The same applies to after-school activities. Rivera said the PIAA is working on guidelines for sanctioned sports.

That means education is going to look from community to community and institution to institution throughout the state as the school year resumes.

“We fully expect students to return to classrooms in some capacity and are confident that schools will use this guidance to build a framework that best meets the unique needs of their students and communities,” Rivera said.

Rivera did not give specific guidance on how students and teachers with compromised immune systems and other vulnerable populations would be protected in districts where in-person attendance takes place. He said districts can create their own protections and that the state will be offering further guidance on safe reopenings Friday.

When the guidance is released it will not specify how many students may occupy a classroom or provide an occupancy model, Rivera said. The guidance will provide a bit more specificity on how much space should be kept between students and schools can use that information to organize their classrooms.

It is also expected to address such issues as how to respond to student fevers and directives on how college dormitories could operate.

According to state guidelines released today, the health and safety plans of schools must include a pandemic coordinator or team and steps to protect high-risk children and staff.

They must also include processes for monitoring children and staff for symptoms, guidelines for hygiene practices, and the use of face masks, processes for clearing and disinfecting, and protocols for social distancing.

This applies to school districts, charter schools, cyber charter schools, career, and technical centers and intermediate units. Non-public schools are encouraged to do the same and post their plans to their websites.

The plans after being approved by school boards and submitted to the education department must also be posted on school websites.

The state’s permission for schools to resume in-person instruction as of July 1, the first day of the 2020-2021 school year means that summer remedial and enrichment programs could be held in-person if health and safety measures are met.
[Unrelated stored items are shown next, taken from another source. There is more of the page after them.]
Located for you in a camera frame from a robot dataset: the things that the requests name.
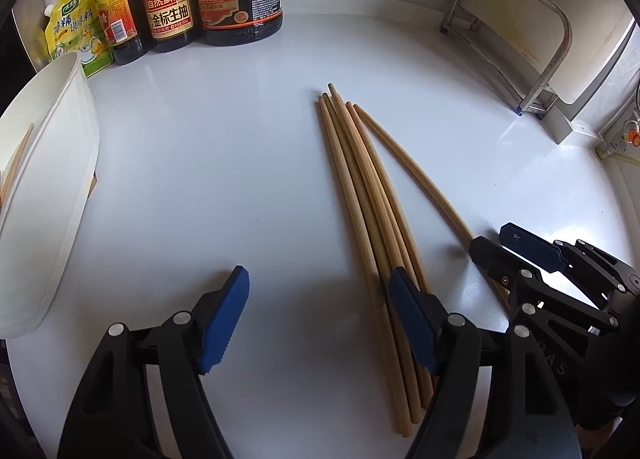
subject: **white cutting board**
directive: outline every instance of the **white cutting board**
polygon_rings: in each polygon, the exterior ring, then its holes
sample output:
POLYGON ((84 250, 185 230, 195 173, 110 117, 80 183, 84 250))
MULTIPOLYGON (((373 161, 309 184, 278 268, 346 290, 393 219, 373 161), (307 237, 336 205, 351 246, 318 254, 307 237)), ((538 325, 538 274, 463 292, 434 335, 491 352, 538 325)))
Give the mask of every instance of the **white cutting board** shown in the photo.
MULTIPOLYGON (((574 41, 549 85, 573 103, 610 60, 634 23, 623 0, 550 0, 568 17, 574 41)), ((537 0, 463 0, 539 72, 562 40, 558 16, 537 0)))

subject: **seasoning pouch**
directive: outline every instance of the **seasoning pouch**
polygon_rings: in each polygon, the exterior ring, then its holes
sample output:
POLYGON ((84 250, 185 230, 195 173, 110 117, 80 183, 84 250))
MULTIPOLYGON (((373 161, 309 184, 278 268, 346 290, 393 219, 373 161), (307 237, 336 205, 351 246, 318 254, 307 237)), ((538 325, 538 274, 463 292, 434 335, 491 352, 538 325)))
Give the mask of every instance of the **seasoning pouch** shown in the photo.
POLYGON ((94 0, 58 0, 45 37, 52 60, 77 49, 87 76, 113 62, 94 0))

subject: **white plastic container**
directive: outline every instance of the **white plastic container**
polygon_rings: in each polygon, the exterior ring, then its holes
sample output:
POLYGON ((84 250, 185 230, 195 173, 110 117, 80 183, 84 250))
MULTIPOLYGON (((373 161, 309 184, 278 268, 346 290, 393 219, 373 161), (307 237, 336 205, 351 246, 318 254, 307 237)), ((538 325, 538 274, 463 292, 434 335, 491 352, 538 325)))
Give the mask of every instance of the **white plastic container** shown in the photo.
POLYGON ((35 329, 46 314, 94 175, 100 133, 79 53, 49 64, 0 116, 4 176, 31 124, 0 210, 0 338, 35 329))

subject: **metal rack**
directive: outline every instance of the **metal rack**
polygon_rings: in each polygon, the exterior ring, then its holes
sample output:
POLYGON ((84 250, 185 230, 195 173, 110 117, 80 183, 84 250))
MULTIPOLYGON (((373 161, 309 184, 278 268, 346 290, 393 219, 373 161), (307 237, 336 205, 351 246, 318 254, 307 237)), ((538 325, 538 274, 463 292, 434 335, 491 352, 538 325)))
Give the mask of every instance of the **metal rack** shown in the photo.
POLYGON ((518 73, 513 65, 502 60, 485 42, 482 41, 478 34, 479 19, 477 17, 473 16, 471 26, 469 28, 453 24, 458 9, 462 9, 460 1, 461 0, 453 1, 449 12, 445 15, 445 18, 442 21, 440 31, 445 34, 449 32, 455 33, 457 37, 473 48, 473 50, 479 55, 484 66, 494 77, 496 77, 496 79, 518 103, 515 110, 516 114, 522 115, 523 112, 546 113, 551 105, 553 105, 553 103, 558 99, 558 96, 550 87, 548 87, 549 80, 556 70, 558 70, 558 67, 562 64, 562 61, 571 48, 572 29, 566 15, 551 1, 538 0, 559 17, 564 29, 564 35, 562 36, 560 46, 558 46, 558 49, 540 74, 538 80, 536 80, 533 86, 529 86, 524 77, 518 73), (540 93, 544 90, 548 90, 551 94, 548 99, 542 100, 540 93))

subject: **table surface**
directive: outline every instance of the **table surface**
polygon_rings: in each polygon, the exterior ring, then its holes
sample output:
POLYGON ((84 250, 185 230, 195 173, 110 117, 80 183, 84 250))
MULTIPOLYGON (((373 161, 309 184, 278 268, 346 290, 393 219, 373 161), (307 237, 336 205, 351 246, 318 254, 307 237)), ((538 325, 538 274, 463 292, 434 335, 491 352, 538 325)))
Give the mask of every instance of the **table surface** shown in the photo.
MULTIPOLYGON (((558 147, 534 117, 513 114, 435 31, 289 15, 254 45, 148 54, 90 79, 98 184, 49 313, 8 343, 48 457, 106 329, 158 325, 236 264, 250 273, 250 298, 222 364, 202 379, 234 456, 404 457, 410 440, 390 427, 365 284, 314 105, 330 81, 404 146, 475 234, 514 222, 632 262, 595 155, 558 147)), ((504 330, 449 227, 380 152, 441 301, 504 330)), ((562 277, 549 281, 572 290, 562 277)), ((161 442, 179 457, 158 377, 150 371, 161 442)))
It’s unclear if any local districts will do so, although some summer camps have already announced they plan to operate.

When asked if parents don’t want to send their children back into the classroom, will schools be required to provide remote education, Rivera said those issues should be worked out between parents, school boards and local health agencies in each district.

Rivera said some of the costs of equipment that schools will have to purchase such as masks, other personal protection equipment, and cleaning material will be covered from funds from the federal CARES Act and he has asked the state legislature to consider helping with the costs as well.

He said he is also working with the General Assembly on funding for transportation in anticipation of the district’s struggling with additional transportation costs in order to maintain social distancing on school buses.

When a reporter raised the question of whether Rivera expected a second round of the virus to disrupt education in the fall or winter, he said that all schools should be prepared for that possibility.

“We are preparing for the best in terms of school openings and we are also preparing for the worst. (Schools) need to ensure the plans that they are putting in place focus on instruction but also make sure students and staff are safe,” Riviera said. “Every strategy can be utilized in every type of modality.”